(Saved entries)
▶

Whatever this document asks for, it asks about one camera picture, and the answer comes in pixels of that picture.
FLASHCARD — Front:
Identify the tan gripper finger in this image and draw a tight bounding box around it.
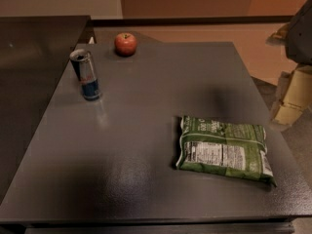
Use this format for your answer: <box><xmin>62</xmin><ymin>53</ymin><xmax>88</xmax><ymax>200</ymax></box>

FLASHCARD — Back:
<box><xmin>271</xmin><ymin>64</ymin><xmax>312</xmax><ymax>126</ymax></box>
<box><xmin>266</xmin><ymin>23</ymin><xmax>290</xmax><ymax>45</ymax></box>

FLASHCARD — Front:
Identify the red apple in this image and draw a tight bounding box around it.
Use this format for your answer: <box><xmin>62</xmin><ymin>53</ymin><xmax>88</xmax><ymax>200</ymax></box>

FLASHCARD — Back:
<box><xmin>114</xmin><ymin>32</ymin><xmax>137</xmax><ymax>57</ymax></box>

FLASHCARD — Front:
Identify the dark side cabinet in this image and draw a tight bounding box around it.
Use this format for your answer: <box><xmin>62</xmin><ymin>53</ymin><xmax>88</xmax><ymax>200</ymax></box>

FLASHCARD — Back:
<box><xmin>0</xmin><ymin>16</ymin><xmax>94</xmax><ymax>203</ymax></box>

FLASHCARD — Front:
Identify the green jalapeno chip bag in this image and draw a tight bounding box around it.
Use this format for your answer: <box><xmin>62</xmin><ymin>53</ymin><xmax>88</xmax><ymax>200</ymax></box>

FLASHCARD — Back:
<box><xmin>175</xmin><ymin>116</ymin><xmax>276</xmax><ymax>186</ymax></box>

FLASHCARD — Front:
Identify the blue silver energy drink can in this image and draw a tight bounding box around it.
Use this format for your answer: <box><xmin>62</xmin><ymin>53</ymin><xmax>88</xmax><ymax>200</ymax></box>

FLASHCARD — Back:
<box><xmin>69</xmin><ymin>49</ymin><xmax>100</xmax><ymax>100</ymax></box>

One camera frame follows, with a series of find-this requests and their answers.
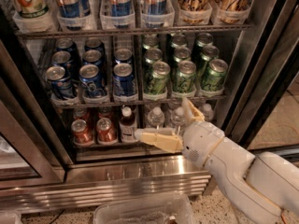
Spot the back right red can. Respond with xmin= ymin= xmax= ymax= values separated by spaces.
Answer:
xmin=98 ymin=106 xmax=113 ymax=120

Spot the blue can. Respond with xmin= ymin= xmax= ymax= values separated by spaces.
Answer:
xmin=113 ymin=63 xmax=137 ymax=97
xmin=79 ymin=64 xmax=107 ymax=98
xmin=114 ymin=48 xmax=134 ymax=64
xmin=84 ymin=37 xmax=106 ymax=54
xmin=82 ymin=49 xmax=104 ymax=67
xmin=46 ymin=66 xmax=77 ymax=100
xmin=56 ymin=38 xmax=79 ymax=60
xmin=51 ymin=50 xmax=78 ymax=80

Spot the green can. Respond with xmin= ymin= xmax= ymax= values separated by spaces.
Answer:
xmin=142 ymin=35 xmax=159 ymax=50
xmin=173 ymin=61 xmax=196 ymax=93
xmin=193 ymin=33 xmax=213 ymax=53
xmin=170 ymin=34 xmax=188 ymax=49
xmin=143 ymin=48 xmax=163 ymax=73
xmin=173 ymin=47 xmax=191 ymax=66
xmin=197 ymin=45 xmax=220 ymax=77
xmin=145 ymin=61 xmax=170 ymax=95
xmin=201 ymin=59 xmax=228 ymax=91

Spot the middle right blue can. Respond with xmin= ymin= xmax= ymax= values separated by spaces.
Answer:
xmin=114 ymin=48 xmax=134 ymax=64

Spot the water bottle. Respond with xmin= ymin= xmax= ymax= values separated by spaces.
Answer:
xmin=146 ymin=106 xmax=165 ymax=128
xmin=200 ymin=104 xmax=214 ymax=121
xmin=168 ymin=106 xmax=186 ymax=133

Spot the back left red can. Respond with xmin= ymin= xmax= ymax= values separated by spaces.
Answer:
xmin=73 ymin=107 xmax=90 ymax=123

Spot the front right blue can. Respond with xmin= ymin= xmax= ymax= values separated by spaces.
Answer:
xmin=113 ymin=63 xmax=137 ymax=97

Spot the left red bull can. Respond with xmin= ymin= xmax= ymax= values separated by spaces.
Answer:
xmin=55 ymin=0 xmax=91 ymax=18

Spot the front right red can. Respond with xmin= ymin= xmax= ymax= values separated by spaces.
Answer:
xmin=96 ymin=118 xmax=117 ymax=143

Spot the clear plastic bin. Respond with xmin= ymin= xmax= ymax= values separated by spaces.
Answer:
xmin=93 ymin=192 xmax=195 ymax=224

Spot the middle centre blue can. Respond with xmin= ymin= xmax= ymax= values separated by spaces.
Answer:
xmin=82 ymin=49 xmax=104 ymax=67

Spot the middle left blue can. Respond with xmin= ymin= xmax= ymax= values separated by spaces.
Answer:
xmin=51 ymin=50 xmax=78 ymax=80

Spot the fridge glass door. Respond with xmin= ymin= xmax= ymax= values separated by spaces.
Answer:
xmin=218 ymin=0 xmax=299 ymax=161

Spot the front left red can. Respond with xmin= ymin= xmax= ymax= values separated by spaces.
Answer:
xmin=71 ymin=119 xmax=93 ymax=145

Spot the left water bottle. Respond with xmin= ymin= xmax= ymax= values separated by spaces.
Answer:
xmin=146 ymin=106 xmax=165 ymax=128

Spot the brown drink bottle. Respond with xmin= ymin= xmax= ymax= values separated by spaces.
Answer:
xmin=119 ymin=106 xmax=137 ymax=143

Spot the front left blue can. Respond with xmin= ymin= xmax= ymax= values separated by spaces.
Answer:
xmin=46 ymin=66 xmax=77 ymax=100

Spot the right water bottle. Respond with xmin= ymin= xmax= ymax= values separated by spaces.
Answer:
xmin=200 ymin=104 xmax=214 ymax=121

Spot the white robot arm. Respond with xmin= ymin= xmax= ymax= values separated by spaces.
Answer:
xmin=135 ymin=98 xmax=299 ymax=224

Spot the stainless steel fridge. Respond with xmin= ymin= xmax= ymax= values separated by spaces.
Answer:
xmin=0 ymin=0 xmax=299 ymax=215

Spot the back centre blue can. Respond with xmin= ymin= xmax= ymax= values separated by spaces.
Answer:
xmin=84 ymin=37 xmax=106 ymax=54

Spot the middle water bottle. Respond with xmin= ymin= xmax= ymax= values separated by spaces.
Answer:
xmin=168 ymin=106 xmax=186 ymax=133

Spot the front middle blue can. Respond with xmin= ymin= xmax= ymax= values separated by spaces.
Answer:
xmin=79 ymin=64 xmax=107 ymax=98

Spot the back left blue can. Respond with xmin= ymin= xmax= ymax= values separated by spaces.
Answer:
xmin=56 ymin=38 xmax=79 ymax=60

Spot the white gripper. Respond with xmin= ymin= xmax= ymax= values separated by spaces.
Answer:
xmin=135 ymin=97 xmax=225 ymax=167

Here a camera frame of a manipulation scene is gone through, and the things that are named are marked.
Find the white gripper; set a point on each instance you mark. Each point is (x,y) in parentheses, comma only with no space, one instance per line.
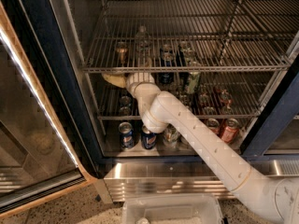
(139,78)

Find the orange can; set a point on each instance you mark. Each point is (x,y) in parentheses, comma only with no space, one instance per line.
(122,52)

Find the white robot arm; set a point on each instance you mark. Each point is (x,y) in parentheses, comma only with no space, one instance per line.
(276,200)

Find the blue can middle shelf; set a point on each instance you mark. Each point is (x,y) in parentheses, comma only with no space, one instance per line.
(167,60)

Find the green can middle shelf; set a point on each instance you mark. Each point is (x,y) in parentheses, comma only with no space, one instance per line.
(187,58)

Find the blue pepsi can left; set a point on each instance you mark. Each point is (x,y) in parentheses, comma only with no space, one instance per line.
(126,133)

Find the blue pepsi can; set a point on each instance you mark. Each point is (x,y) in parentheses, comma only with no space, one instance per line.
(126,133)
(148,138)

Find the blue pepsi can right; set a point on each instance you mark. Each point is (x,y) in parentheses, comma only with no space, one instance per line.
(148,138)

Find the white green can left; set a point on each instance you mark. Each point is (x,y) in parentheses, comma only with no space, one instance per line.
(170,136)

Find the red soda can left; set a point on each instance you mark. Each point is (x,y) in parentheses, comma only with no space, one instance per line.
(213,125)

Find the red soda can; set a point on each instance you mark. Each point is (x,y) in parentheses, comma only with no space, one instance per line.
(213,125)
(229,130)

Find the stainless steel fridge base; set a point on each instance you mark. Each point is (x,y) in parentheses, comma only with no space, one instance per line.
(131,180)

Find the red soda can right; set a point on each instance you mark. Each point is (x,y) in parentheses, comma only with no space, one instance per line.
(229,130)

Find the open glass fridge door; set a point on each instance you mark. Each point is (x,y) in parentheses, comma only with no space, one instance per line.
(37,161)

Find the clear plastic water bottle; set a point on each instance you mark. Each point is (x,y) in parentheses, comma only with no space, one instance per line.
(142,46)

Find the clear plastic bin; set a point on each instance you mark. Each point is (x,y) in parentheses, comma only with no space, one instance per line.
(172,209)

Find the middle wire shelf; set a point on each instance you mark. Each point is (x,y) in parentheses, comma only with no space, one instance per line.
(238,95)

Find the wire shelf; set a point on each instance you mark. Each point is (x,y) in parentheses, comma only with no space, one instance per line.
(226,35)
(238,95)

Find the top wire shelf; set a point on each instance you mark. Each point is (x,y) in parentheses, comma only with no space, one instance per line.
(226,35)

◀

→ **THE PROBLEM**:
Among the lines above, repeat exactly those from the line with "Spot the front right blue" to the line with "Spot the right", counting both ends.

→ **SOLUTION TO THE PROBLEM**:
Spot the front right blue can. Respond with xmin= ymin= xmax= ymax= values separated by spaces.
Answer:
xmin=113 ymin=63 xmax=137 ymax=97

Spot the left red bull can. Respond with xmin= ymin= xmax= ymax= values separated by spaces.
Answer:
xmin=55 ymin=0 xmax=91 ymax=18

Spot the front right red can. Respond with xmin= ymin= xmax= ymax= values separated by spaces.
Answer:
xmin=96 ymin=118 xmax=117 ymax=143

Spot the clear plastic bin. Respond with xmin= ymin= xmax= ymax= values separated by spaces.
Answer:
xmin=93 ymin=192 xmax=195 ymax=224

Spot the middle centre blue can. Respond with xmin= ymin= xmax= ymax= values separated by spaces.
Answer:
xmin=82 ymin=49 xmax=104 ymax=67

Spot the middle left blue can. Respond with xmin= ymin= xmax= ymax= values separated by spaces.
Answer:
xmin=51 ymin=50 xmax=78 ymax=80

Spot the fridge glass door. Respond with xmin= ymin= xmax= ymax= values separated by spaces.
Answer:
xmin=218 ymin=0 xmax=299 ymax=161

Spot the front left red can. Respond with xmin= ymin= xmax= ymax= values separated by spaces.
Answer:
xmin=71 ymin=119 xmax=93 ymax=145

Spot the left water bottle. Respond with xmin= ymin= xmax= ymax= values separated by spaces.
Answer:
xmin=146 ymin=106 xmax=165 ymax=128

Spot the brown drink bottle. Respond with xmin= ymin= xmax= ymax= values separated by spaces.
Answer:
xmin=119 ymin=106 xmax=137 ymax=143

Spot the front left blue can. Respond with xmin= ymin= xmax= ymax= values separated by spaces.
Answer:
xmin=46 ymin=66 xmax=77 ymax=100

Spot the right water bottle. Respond with xmin= ymin= xmax= ymax= values separated by spaces.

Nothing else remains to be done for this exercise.